Currently, most countries around the world are facing different types of water scarcity [11], and measures need to be taken to reduce and combat it. More than 1.2 billion people are living in areas of physical water scarcity, lacking enough water for everyone’s demands; about 1.6 billion people are living in areas where human capacity or financial resources are likely to be insufficient to develop adequate water resources [11,18]. What is more, it is foreseeable that this situation will not be improved easily, since the global population is still increasing. Based on the projection method in Section 2.4, the global map of the percentage change of the population density from 2015 to 2050 can be obtained (Figure 5a). It is worth noting that both the linear and quadratic polynomial regressions were attempted to evaluate the trend of the population density in this study and it is found that the sum of squared errors based on the quadratic polynomial regression was one order smaller than that based on the linear regression. Therefore, the quadratic polynomial regression was used to project the future population density for the period 2020–2050. According to the projection result of this study, the mean population density of the world in 2050 will be 90 persons per square kilometer, and the world’s population will reach 9.76 billion, which is very close to the value of the medium-growth projection scenario (9.7 billion) of the UN [1]. It is observed that future population growth will be mainly concentrated in the southwest part of Asia, almost the whole of Africa, western North America, and most of South America. In contrast, the population density in 2050 will be smaller than that in 2015 in eastern Asia, almost the whole of Europe, and the northeast part of North America. Normally, more population means greater demands for water, food, and energy to sustain the socioeconomic development, which may lead to the construction of more large dams [7].
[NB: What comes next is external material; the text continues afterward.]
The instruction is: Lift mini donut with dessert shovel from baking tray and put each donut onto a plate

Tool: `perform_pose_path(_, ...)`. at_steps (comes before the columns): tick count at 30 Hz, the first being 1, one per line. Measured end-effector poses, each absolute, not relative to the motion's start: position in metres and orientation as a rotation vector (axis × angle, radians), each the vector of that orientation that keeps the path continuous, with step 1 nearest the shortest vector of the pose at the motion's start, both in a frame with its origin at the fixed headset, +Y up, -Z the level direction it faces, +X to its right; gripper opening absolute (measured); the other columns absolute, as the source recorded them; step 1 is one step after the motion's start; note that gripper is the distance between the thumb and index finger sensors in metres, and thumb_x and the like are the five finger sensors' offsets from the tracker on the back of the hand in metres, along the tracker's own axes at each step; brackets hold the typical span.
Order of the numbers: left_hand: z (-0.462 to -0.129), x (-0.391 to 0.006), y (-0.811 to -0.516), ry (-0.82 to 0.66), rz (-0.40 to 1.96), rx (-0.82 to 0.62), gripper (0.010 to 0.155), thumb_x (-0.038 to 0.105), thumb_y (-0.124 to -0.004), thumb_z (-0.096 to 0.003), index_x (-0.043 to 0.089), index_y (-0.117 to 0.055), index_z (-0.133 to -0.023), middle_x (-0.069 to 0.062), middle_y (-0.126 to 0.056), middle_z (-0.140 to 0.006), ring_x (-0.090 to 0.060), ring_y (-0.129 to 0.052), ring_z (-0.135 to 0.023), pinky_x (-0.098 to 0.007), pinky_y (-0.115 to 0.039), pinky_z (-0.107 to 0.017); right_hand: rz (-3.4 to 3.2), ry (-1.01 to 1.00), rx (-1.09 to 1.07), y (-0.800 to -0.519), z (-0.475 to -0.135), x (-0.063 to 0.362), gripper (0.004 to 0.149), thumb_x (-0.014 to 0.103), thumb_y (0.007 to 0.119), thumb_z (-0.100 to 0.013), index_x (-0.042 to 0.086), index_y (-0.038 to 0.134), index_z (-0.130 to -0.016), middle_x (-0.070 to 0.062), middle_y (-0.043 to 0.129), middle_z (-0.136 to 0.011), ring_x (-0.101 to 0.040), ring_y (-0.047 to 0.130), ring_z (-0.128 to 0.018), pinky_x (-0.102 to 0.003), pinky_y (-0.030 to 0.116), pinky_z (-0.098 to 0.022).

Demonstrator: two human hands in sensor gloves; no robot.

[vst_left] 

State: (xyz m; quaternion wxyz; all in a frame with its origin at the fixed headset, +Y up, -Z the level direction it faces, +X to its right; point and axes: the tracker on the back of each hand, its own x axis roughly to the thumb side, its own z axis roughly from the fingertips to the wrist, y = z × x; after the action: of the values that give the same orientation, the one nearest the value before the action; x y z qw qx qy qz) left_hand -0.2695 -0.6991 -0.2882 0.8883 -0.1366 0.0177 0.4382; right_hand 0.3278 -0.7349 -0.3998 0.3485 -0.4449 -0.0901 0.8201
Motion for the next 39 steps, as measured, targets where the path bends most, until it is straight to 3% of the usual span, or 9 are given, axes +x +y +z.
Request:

As mentioned before, along with other infrastructures, large dams have enhanced the capability of society in water resource management [7], and by the year 2010, a number of large dams had been built in the selected countries in the previous analyses, i.e., 7968 in United States, 2368 in Japan, 624 in Brazil, 66 in Russia, 4104 in India, 4928 in China, and 923 in South Africa. Considering population growth as the major driving force of large dam construction, more large dams are needed to support future population growth and ever-increasing demand for water, food, and energy. According to the result of our previous study [7], there will be 36,813 large dams all over the world by the year 2050, which means that an additional 4340 dams will be constructed, accounting for 13.36% of the total number of large dams (i.e., 32,473) in the year 2010. Then, based on Equation (2), the GDP data for all the countries worldwide will reach 1.09×1014 $USD by the year 2050, which is an increase of 67.56% of the total GDP (i.e., 6.49×1013 US$) from the year 2010. This result again proves the vital role of large dams in promoting economic development, at least as represented by the GDP data.

3.4. Discussion

As mentioned above, thousands of large dams will be built in the near future. As such, it would be valuable to identify the locations of these future large dams. According to Figure 5a, the regions with warm color, which means more population in the future, should build more large dams to sustain the socioeconomic development, including GDP. However, other factors, such as water availability, financial support, existing exploitation rate of water resources, and technical exploitation potential, should be synthetically considered when deducing the possible locations of future large dams. Examples of such considerations are as follows: (i) Compared with the global distribution of the GDP data of each country in 2010 (see Figure 1), and given that limited financial support is available in most African countries, there will not be many large dams in the future despite urgent demands for water, food, and energy in this continent. (ii) Few available water resources (see Figure 5b, which is obtained from a previous study [40]) and low technical exploitation potential in the southwest part of Asia (e.g., Arabian Peninsula) are the limiting factors for the construction of more large dams in this region. (iii) As the exploitation rate of suitable sites for large dams is relatively high in some developed regions (e.g., over 80% in United States), few large dams can be constructed in these regions [41]. As a result, it is important to distinguish regions with or without abundant water resources; however, how to determine the threshold value based on the global map of the mean annual river discharge still needs further study. Moreover, large dams can only be constructed under suitable conditions of topography. For example, river reaches with larger catchment areas where more water can be impounded and larger slope angles where the topography favors hydropower generation are more suitable for building large dams. Therefore, how to determine the threshold values of the catchment area and slope angle is another problem worth studying.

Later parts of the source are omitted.